MEDITATION WITH NEMBUTSU: Part Three (final)

Who Loves Dies Well

Buddhism is often called a way of life. However, it can also be called a way of death. Many of the Buddhists I have met in Japan would regard it this way. The “great moment” is what really matters. All the rest is preparation, reassurance and gratitude for the assurance. Thus, where Western practitioners tend to see meditation and chanting as techniques to achieve something, such as stress reduction, that will make them better performers in the art of living, Japanese practitioners understand the Dharma as a welcome awaiting them at the point of death.

This does, in fact, salve their deepest stress, since it gives them the happy knowledge that they will be received into the arms of unconditional love, but the basic motivation behind the practice is different and this difference changes the style and manner of practice. Since it is the power of the Buddha that provides such assurance, practice is more a matter of gratitude than of self-development. How, then, does this play out in meditation?

Only Nembutsu is Real and True

In the previous sections, I wrote of how our habitual obsessions intrude and how prioritising the nembutsu sets them in their proper place. The nembutsu puts the Buddha-Dharma in the centre.

At the time of death it will be thus. Then there appears the bright white light. This takes centre stage in one’s mind. Everything else pales. Old obsessive thoughts, feelings and images may cluster around, but they cannot help one at that time.
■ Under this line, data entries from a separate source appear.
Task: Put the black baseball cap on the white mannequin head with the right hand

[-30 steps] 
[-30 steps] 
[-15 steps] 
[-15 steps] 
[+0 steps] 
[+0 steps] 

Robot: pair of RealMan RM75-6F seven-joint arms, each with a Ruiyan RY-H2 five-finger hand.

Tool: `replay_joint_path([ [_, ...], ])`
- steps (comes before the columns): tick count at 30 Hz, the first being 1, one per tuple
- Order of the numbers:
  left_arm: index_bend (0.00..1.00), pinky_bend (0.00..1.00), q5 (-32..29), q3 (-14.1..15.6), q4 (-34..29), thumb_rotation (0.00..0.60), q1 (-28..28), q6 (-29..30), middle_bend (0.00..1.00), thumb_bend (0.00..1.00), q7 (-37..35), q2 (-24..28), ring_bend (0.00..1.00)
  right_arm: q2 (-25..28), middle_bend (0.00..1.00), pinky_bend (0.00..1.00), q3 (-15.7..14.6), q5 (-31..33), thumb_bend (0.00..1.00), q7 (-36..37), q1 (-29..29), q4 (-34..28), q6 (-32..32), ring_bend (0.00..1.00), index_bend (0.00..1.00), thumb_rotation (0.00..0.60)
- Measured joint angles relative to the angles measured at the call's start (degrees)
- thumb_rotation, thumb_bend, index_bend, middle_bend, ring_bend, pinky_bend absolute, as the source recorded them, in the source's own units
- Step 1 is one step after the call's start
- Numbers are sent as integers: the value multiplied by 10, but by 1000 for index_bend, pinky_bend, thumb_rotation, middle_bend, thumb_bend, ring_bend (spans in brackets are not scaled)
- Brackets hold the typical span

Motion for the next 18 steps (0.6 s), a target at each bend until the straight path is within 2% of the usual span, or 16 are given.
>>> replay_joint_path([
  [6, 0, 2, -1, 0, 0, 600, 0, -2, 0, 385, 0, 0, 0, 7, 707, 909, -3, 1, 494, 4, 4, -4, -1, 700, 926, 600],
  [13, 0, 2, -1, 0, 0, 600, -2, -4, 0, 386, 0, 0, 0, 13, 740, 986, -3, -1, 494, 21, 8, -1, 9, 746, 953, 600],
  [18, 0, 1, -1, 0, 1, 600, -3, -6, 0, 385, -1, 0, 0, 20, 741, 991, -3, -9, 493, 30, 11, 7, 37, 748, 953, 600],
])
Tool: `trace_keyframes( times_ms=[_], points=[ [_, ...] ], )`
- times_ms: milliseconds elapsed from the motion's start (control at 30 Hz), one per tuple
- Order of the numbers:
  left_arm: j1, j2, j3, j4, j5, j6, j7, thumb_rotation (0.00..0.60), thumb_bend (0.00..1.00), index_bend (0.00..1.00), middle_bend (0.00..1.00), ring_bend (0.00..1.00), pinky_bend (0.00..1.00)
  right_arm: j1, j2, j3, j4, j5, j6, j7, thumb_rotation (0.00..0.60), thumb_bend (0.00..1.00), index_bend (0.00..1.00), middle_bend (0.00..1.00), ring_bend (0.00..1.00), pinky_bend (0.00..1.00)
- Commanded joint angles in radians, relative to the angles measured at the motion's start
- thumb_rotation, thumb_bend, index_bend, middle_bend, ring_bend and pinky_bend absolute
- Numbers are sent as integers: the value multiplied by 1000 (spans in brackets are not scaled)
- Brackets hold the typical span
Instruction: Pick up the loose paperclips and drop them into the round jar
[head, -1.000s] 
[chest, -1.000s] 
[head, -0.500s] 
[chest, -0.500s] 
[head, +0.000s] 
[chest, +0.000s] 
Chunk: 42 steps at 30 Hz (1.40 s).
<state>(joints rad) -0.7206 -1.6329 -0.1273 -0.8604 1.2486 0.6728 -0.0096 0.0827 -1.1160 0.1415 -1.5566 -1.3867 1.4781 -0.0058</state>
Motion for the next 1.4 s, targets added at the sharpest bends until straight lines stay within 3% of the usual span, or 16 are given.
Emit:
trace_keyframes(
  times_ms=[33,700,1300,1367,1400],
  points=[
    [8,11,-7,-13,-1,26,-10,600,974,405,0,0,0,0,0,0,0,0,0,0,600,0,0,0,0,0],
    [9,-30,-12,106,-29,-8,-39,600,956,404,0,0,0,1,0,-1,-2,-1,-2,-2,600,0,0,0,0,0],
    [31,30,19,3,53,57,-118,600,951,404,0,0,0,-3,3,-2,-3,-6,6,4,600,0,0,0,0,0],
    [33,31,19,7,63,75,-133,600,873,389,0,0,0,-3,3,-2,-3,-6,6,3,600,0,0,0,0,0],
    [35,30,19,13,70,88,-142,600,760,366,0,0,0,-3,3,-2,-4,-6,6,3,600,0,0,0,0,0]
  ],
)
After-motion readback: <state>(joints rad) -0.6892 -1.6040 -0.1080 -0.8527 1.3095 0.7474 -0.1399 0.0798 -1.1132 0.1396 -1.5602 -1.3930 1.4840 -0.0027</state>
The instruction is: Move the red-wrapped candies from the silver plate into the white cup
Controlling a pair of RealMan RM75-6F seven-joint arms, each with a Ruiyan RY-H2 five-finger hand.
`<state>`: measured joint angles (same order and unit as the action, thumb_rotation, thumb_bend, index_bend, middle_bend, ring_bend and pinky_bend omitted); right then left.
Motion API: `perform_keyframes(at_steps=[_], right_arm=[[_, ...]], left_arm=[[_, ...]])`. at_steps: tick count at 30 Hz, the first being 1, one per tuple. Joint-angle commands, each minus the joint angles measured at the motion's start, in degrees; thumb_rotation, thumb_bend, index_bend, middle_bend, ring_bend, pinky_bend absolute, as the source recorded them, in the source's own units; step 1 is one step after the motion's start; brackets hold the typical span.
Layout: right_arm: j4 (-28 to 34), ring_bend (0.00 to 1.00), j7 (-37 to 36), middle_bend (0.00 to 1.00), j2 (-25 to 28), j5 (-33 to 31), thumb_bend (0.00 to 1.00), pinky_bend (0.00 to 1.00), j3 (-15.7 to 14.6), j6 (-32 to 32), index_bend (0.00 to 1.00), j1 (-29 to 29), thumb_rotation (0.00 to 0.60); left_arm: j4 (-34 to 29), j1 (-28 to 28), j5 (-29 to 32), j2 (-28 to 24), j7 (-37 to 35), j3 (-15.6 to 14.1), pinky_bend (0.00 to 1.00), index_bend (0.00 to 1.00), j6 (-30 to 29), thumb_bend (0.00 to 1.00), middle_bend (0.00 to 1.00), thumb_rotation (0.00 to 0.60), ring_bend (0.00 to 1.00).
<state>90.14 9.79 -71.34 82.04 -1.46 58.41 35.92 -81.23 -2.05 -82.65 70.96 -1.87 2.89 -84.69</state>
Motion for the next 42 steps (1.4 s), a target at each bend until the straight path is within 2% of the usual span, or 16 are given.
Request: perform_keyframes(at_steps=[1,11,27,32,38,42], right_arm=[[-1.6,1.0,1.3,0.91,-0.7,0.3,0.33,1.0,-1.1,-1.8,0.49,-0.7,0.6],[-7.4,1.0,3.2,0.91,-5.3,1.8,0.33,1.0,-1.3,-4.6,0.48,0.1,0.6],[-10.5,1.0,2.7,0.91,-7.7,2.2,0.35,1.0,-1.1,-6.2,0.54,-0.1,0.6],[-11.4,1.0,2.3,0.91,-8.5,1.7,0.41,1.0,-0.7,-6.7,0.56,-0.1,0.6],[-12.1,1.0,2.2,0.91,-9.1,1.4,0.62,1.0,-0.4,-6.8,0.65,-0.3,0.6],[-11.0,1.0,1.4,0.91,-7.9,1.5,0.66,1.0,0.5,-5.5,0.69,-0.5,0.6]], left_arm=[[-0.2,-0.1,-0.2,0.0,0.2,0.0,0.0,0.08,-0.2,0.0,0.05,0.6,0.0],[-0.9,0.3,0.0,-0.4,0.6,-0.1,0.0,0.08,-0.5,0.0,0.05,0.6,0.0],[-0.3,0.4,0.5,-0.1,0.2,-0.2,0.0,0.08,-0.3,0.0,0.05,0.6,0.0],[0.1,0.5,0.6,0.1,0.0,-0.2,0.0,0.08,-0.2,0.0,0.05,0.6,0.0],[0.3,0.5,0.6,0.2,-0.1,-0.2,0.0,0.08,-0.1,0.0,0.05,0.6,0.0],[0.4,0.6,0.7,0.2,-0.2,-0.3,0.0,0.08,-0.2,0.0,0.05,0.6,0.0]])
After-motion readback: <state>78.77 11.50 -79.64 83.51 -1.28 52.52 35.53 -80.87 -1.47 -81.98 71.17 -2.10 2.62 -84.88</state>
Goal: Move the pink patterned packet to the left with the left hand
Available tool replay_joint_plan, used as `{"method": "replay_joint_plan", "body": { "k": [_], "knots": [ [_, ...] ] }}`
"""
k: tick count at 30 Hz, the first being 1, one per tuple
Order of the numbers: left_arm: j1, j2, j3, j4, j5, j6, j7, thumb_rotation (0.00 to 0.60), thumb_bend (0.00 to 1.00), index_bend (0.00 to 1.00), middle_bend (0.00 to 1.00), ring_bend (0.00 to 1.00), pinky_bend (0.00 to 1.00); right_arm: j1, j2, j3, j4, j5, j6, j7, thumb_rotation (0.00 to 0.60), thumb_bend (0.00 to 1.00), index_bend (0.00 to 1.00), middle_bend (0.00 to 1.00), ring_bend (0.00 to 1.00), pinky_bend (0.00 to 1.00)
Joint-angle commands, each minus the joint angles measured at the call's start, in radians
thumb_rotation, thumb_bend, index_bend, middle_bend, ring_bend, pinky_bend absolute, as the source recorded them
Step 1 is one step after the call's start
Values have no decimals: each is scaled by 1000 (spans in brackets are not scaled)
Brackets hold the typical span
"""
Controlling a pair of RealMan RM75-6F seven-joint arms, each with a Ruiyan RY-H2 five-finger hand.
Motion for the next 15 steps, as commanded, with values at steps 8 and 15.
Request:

All that is necessary is to enter directly into the light. If one does so wholeheartedly one arrives in the pure abode of Buddhas directly, with no bardo state intervening.

The One Great Moment

Meditation upon nembutsu is, therefore, a simulation of this great moment. A Western practitioner might think of it as a kind of training for the event, but this way of thinking is not quite right because at that time one’s own power is useless. In fact, it is an obstacle. It is precisely the exercise of one’s own power that will cause one to wobble and enter the bardo leading to rebirth in a world of conditions. At that time all one needs is joy, gratitude and faith.

The spirit of nembutsu meditation should, therefore, be similar. Don’t make it hard work. Let it be a joy. If you approach it in this way, then you might be blessed with a vision, great or small, of Amitabha or of a sense of the white light, and if this happens, smile in your heart, but do not cling to it and do not cease to repeat the nembutsu with every breath. Let the vision come and go under its own power.

Seized by Amida

In this way you will be bathed in grace and the meditation becomes a contemplation of the holy. Within the few syllables of the nembutsu there dwells a wordless prayer to all the Holy Ones and a confidence that they will conspire to do everything necessary, even far beyond one’s small, human, personal understanding.

In this way one may have the experience of being “seized by Amida, never to be forsaken,” but it is not necessary to have any particular sensation or vision and one should not strive for such. All will happen as it should whether angels actually reveal themselves to you or not. Simply place the nembutsu in the centre with one recitation on each in-breath and one on each out-breath - such a simple practice - and entrust oneself to it.

Unimpeded Light

If you continue to do this practice for some time you will reach a point when every time you become aware that you are breathing you will simultaneously be aware of nembutsu and with that awareness you will experience a “little death” and this will itself be a great reassurance. Not only that, but the realisation of such a connection will make one realise that even in the times when one does not have such a conscious awareness, the grace nonetheless continues. Nothing can stop it. There is nothing to worry about. When one has entered the stream of the Dharma it works within us and upon us, not dependent upon our conscious effort. Once the selection has been made, then everything becomes secret nembutsu.

Thus, for the practitioner, every moment is a death-moment, a letting-go-into-grace-time and this is independent of one’s conscious will. From time to time one is aware of it happening and the awareness that it is happening reinforces one’s faith and inner confidence.

One becomes one who already “knows that he has done what needed to be done” and when the moment comes he or she will happily enter the great light.